Don't use time-out and naughty chairs. Give a child private time with a caring adult who will help them deal with their feelings and figure out better ways to handle them.

Problem Solving with children.

  • Talk about the child's feelings and needs e.g. they want 6 friends to sleep over.
  • Talk about your feelings and needs e.g. you have to work the next day.
  • Brainstorm some solutions - write down all possible options without evaluating.
  • Cross off the unacceptable solutions and talk through the possibles.

Encouraging Autonomy.

  • Let children make choices (at what time will you take your bath?)
  • Show respect for a child's struggle (offer a tip rather than rushing in to help them).
  • Don't ask too many questions ("Welcome home" rather than "how was the party….").
  • Don't rush to answer questions (they've probably given it some thought themselves already) - Child "Why do I have to wear my hat" Adult "Why do you have to wear a hat?"
  • Encourage children to use sources outside the home (internet, school librarian).
  • Don't take away hope (don't try to protect them from disappointment by dousing their dreams in realism).
Don't talk about a child if front of them, it makes them feel like objects.

Praise and Self-Esteem.
  • Describe what you see "You said you'd be ready at 5pm and you are".
  • Describe what you feel "It's great not to be rushing".
  • Sum up in a word "that's what I call punctuality".

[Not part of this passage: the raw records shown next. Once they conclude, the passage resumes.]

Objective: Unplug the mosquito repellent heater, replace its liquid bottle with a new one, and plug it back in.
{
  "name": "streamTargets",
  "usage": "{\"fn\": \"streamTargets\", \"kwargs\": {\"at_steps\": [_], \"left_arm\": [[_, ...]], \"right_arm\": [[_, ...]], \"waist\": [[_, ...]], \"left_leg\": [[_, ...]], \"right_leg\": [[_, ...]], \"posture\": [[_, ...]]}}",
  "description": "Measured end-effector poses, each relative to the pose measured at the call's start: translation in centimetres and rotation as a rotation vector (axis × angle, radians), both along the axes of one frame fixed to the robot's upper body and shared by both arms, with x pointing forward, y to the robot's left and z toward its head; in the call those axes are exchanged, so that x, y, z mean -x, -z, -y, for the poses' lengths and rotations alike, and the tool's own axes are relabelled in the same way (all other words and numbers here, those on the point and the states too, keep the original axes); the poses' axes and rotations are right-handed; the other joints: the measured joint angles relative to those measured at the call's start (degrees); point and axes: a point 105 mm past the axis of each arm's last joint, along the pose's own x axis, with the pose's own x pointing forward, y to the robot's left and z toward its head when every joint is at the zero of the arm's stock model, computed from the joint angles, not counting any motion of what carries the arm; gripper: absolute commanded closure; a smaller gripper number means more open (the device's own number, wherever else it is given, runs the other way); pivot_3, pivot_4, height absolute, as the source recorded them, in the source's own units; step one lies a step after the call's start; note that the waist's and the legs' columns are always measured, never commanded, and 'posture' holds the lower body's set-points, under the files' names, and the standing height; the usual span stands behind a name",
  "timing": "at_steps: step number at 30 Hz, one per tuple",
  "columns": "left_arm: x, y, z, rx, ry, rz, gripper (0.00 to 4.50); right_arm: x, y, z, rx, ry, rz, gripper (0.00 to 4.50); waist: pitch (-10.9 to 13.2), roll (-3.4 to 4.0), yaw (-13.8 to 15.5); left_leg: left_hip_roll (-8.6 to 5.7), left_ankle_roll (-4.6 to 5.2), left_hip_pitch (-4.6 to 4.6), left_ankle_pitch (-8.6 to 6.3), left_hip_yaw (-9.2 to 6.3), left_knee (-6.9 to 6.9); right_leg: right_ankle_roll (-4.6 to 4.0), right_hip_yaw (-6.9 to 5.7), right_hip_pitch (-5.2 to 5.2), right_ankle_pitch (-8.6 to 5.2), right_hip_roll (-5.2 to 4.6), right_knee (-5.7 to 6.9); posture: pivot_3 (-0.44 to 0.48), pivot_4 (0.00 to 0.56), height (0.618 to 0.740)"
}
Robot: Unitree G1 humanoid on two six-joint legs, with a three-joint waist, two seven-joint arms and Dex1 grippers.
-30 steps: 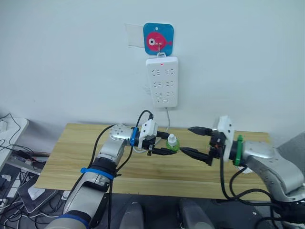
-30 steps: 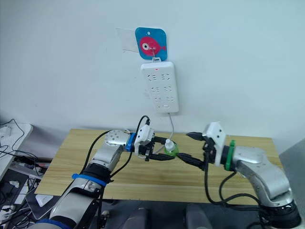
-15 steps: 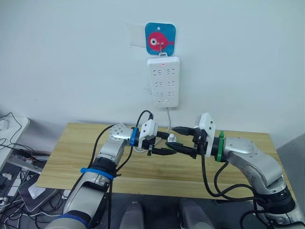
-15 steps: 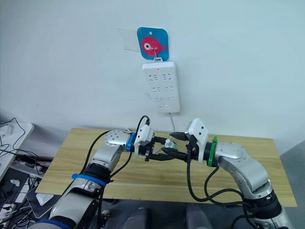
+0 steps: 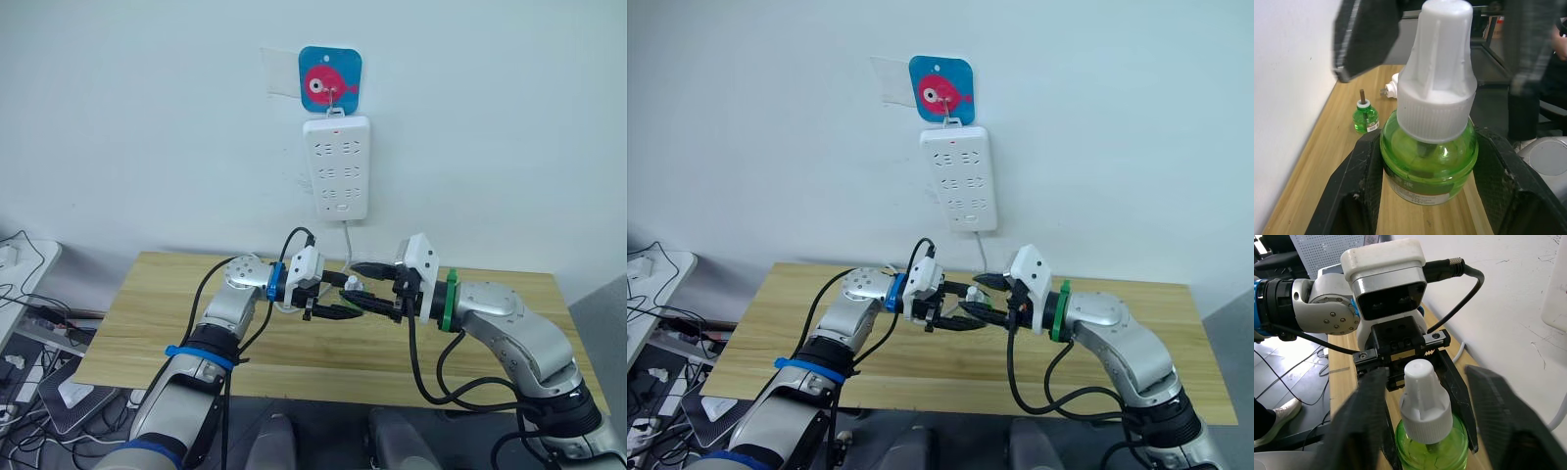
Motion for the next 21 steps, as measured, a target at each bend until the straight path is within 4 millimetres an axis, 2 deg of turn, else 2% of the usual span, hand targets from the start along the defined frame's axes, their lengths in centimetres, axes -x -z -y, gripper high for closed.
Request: {"fn": "streamTargets", "kwargs": {"at_steps": [4, 13, 15, 19, 21], "left_arm": [[0.1, 0.3, -0.1, -0.007, -0.003, -0.006, 2.26], [0.1, 0.2, 0.0, -0.005, -0.001, -0.003, 2.26], [0.1, 0.1, -0.1, -0.005, -0.002, 0.000, 2.26], [0.1, 0.2, -0.4, -0.011, -0.006, -0.001, 2.26], [0.2, 0.4, -0.6, -0.017, -0.010, -0.006, 2.26]], "right_arm": [[0.1, -0.4, -0.1, -0.010, -0.016, 0.013, 4.16], [0.2, -0.9, -0.1, 0.000, -0.018, 0.023, 4.18], [0.1, -2.1, -0.1, -0.017, -0.013, 0.047, 4.18], [0.0, -6.3, 0.4, -0.074, 0.029, 0.162, 4.18], [0.1, -6.9, 0.7, -0.088, 0.049, 0.167, 4.18]], "waist": [[0.00, 0.00, -0.04], [0.00, 0.00, 0.00], [0.00, 0.00, -0.02], [0.00, 0.00, 0.07], [0.00, 0.00, 0.12]], "left_leg": [[0.00, 0.00, 0.00, 0.00, 0.00, 0.00], [0.00, 0.00, 0.00, 0.00, -0.01, 0.00], [0.00, 0.00, 0.00, 0.00, -0.01, 0.00], [0.00, 0.00, 0.00, 0.00, -0.02, -0.01], [0.00, 0.00, -0.01, 0.00, -0.02, -0.02]], "right_leg": [[0.00, 0.00, 0.00, 0.00, 0.00, 0.00], [0.00, 0.00, 0.00, 0.00, 0.00, 0.00], [0.00, 0.00, 0.00, 0.00, 0.00, 0.01], [0.00, -0.01, 0.00, 0.00, 0.00, -0.01], [0.00, -0.01, 0.00, 0.00, 0.00, -0.03]], "posture": [[-0.005, 0.147, 0.740], [0.006, 0.150, 0.740], [0.005, 0.151, 0.740], [-0.006, 0.151, 0.740], [-0.005, 0.152, 0.740]]}}
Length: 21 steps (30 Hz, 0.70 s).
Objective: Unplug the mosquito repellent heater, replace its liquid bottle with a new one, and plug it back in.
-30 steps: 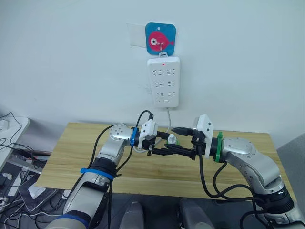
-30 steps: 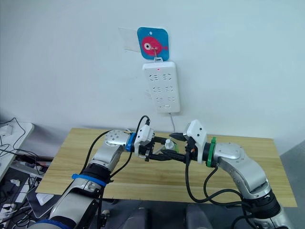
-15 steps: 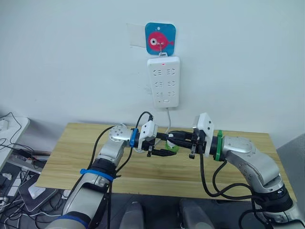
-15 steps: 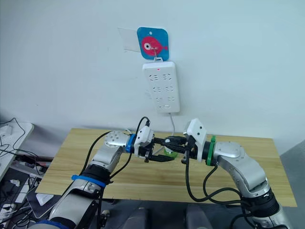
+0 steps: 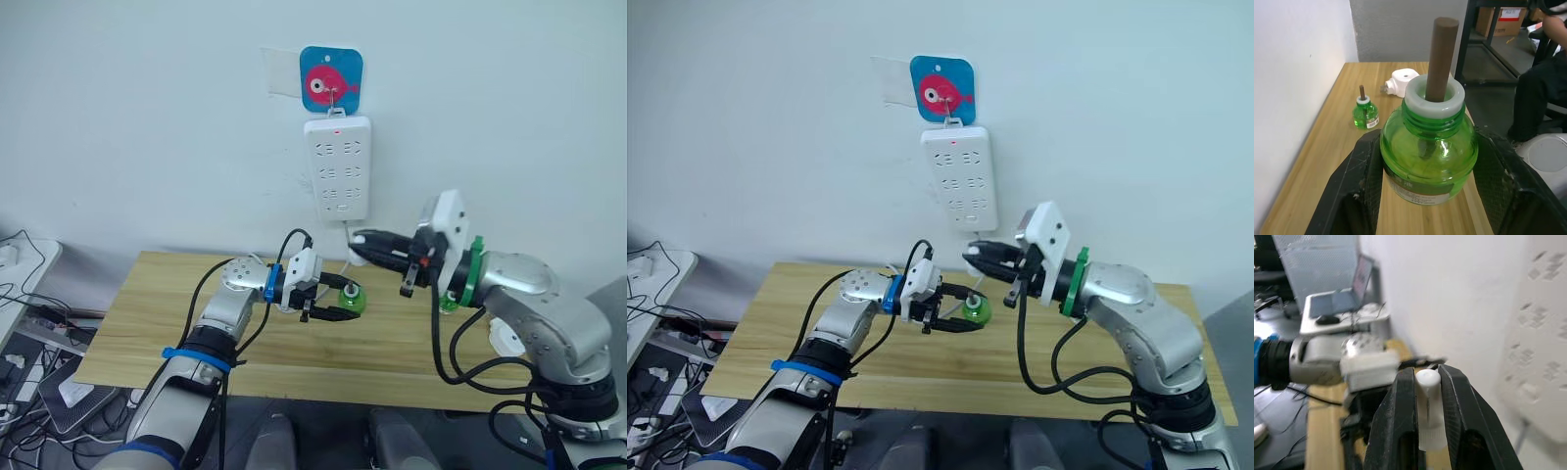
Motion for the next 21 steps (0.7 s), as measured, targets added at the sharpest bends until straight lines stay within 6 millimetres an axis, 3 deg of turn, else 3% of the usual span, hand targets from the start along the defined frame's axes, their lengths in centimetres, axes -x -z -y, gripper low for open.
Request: {"fn": "streamTargets", "kwargs": {"at_steps": [4, 8, 14, 21], "left_arm": [[0.0, 0.0, 0.0, -0.001, 0.000, 0.001, 2.26], [0.0, 0.1, -0.1, -0.003, -0.002, 0.000, 2.26], [0.3, 0.8, -0.9, -0.020, -0.016, -0.020, 2.26], [0.6, 0.6, -0.9, -0.023, -0.007, -0.013, 2.26]], "right_arm": [[-0.4, -0.1, 0.6, -0.028, 0.050, -0.022, 4.18], [-1.5, 0.9, 3.0, -0.047, 0.219, -0.026, 4.18], [-3.9, 6.8, 7.2, -0.042, 0.533, -0.093, 4.18], [-5.7, 12.3, 8.2, -0.064, 0.713, -0.110, 4.18]], "waist": [[0.00, 0.00, 0.00], [0.00, 0.00, 0.10], [0.00, 0.00, -0.10], [0.00, 0.00, -0.14]], "left_leg": [[0.00, 0.00, 0.00, 0.00, 0.01, 0.00], [0.00, 0.00, -0.02, 0.00, 0.01, -0.01], [0.00, 0.00, 0.03, 0.00, 0.05, -0.01], [0.02, 0.00, 0.07, 0.00, 0.08, -0.04]], "right_leg": [[0.00, 0.01, 0.00, 0.00, 0.00, 0.01], [0.00, 0.00, 0.00, 0.00, 0.00, -0.02], [0.00, 0.05, -0.01, 0.00, 0.01, 0.03], [0.00, 0.07, 0.00, 0.00, 0.02, 0.06]], "posture": [[0.001, 0.155, 0.740], [-0.001, 0.159, 0.740], [0.003, 0.156, 0.740], [0.022, 0.159, 0.740]]}}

How to free children from playing roles (e.g. living up to a 'naughty child' label).
  • Look for opportunities to show the child a new picture of themselves - "you were honest about breaking that toy".
  • Put children in situations where they can see themselves differently - "can you reach the suitcase down from the wardrobe for me?".
  • Let children overhear you saying something positive about them - "he stayed still at the dentist".
  • Model the behaviour you'd like to see.
  • Be a storehouse for your child's special moments - "remember when you baked Grandma's birthday cake".
  • When they behave according to the old label state your feelings and your expectations - "I know you don't want to come off the computer but I don't like it when you lie about how long you've been on".